2 - Nas situações previstas no n.º 3 do artigo anterior, o contrato prevê ainda:
a) O reconhecimento do valor oficial aos títulos e diplomas passados por essas escolas;
b) A equivalência dos cursos ministrados, tendo por referência os percursos formativos nacionais;
c) As regras de transferência dos alunos destes cursos para cursos com diferentes planos de estudos;
d) Regras relativas à definição e cobrança de propinas, taxas ou outros valores, nos termos previstos no presente Estatuto.
3 - O Estado assegura que o contrato de patrocínio é mantido até à conclusão do ciclo de ensino pelas turmas e pelos alunos por ele abrangidos.
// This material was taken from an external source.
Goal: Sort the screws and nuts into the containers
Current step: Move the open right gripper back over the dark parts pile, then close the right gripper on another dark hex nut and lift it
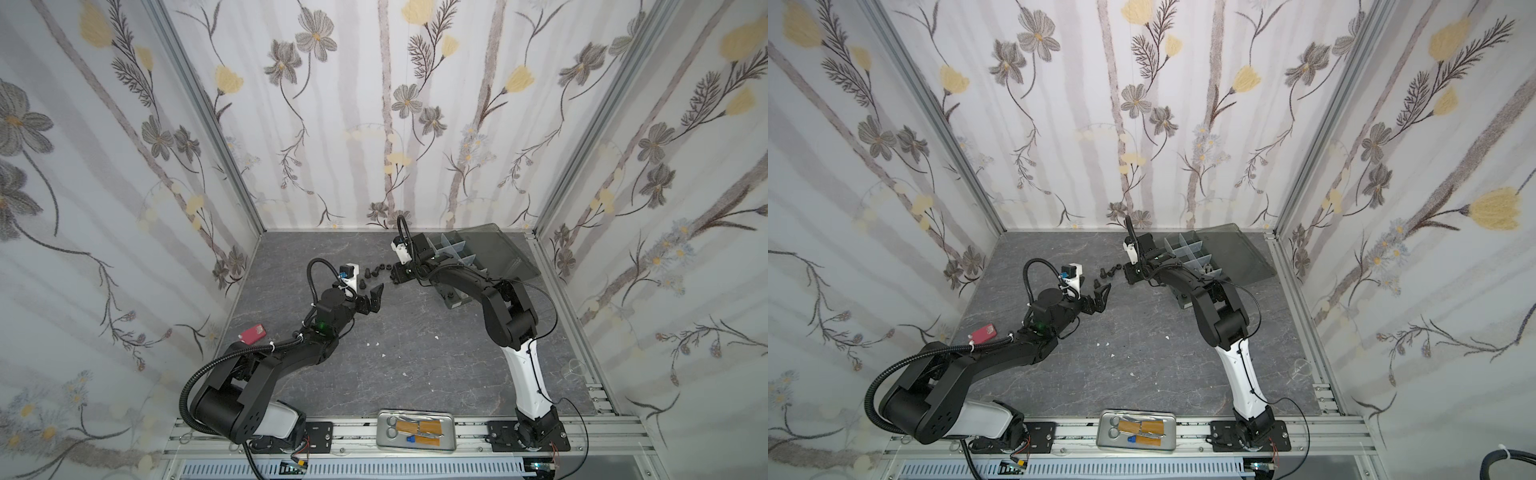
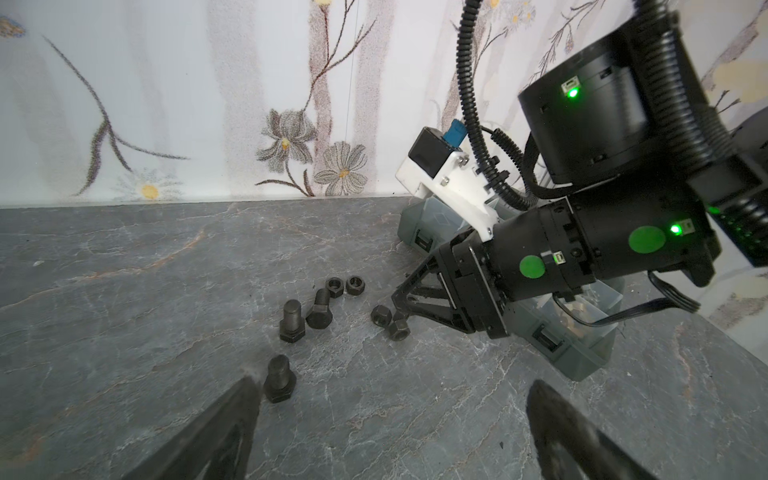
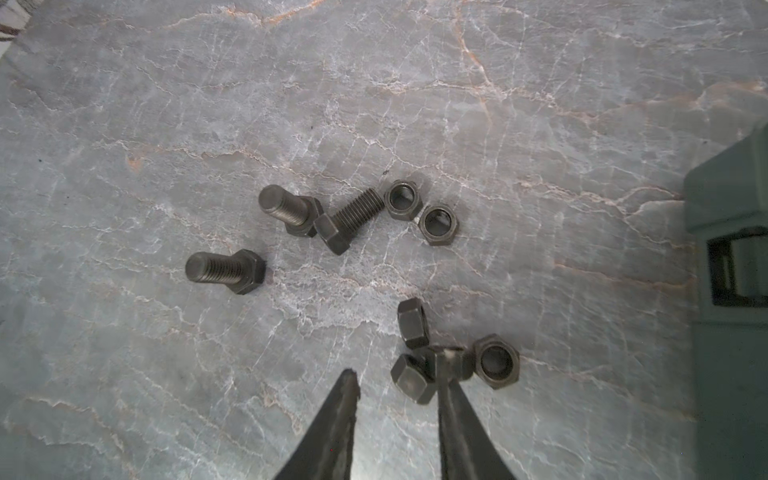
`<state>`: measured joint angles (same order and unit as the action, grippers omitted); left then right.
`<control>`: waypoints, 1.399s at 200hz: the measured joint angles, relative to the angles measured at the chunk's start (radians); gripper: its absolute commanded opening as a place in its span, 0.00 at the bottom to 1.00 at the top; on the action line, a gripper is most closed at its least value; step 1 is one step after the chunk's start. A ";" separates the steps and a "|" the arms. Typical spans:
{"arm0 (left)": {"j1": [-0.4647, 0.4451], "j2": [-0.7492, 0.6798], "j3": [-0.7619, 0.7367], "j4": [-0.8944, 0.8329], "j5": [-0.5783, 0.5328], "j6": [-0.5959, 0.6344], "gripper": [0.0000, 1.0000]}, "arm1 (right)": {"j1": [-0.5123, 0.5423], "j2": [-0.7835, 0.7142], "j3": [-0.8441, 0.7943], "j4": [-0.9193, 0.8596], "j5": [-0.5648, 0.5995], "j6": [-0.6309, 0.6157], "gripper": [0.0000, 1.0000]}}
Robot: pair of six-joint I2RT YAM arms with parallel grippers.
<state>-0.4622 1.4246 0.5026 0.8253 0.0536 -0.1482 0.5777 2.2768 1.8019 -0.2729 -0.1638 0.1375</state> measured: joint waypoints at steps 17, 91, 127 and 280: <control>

4 - A portaria a que se refere o n.º 1 deve:
a) Fixar o valor do apoio financeiro, com base no princípio do financiamento anual por turma ou por aluno;
b) Estabelecer, quanto a novos contratos plurianuais a celebrar ou a renovar para um novo ciclo de ensino, as formalidades e os prazos dos processos de candidatura, bem como os prazos de comunicação dos dados relevantes para o apuramento do apoio financeiro a conceder, tendo em conta os calendários do ano letivo, devendo as comunicações realizar-se preferencialmente por meios eletrónicos;
c) Estabelecer, quanto aos contratos em execução, o procedimento e o prazo para a sua renovação, bem como para a comunicação dos dados relevantes para o apuramento do apoio financeiro a conceder, designadamente o número de alunos abrangidos ou de turmas constituídas, devendo as comunicações realizar-se preferencialmente por meios eletrónicos;
d) Estabelecer os termos em que o apoio financeiro concedido é processado às escolas beneficiárias de contrato, designadamente quanto à periodicidade e ao meio de pagamento do mesmo.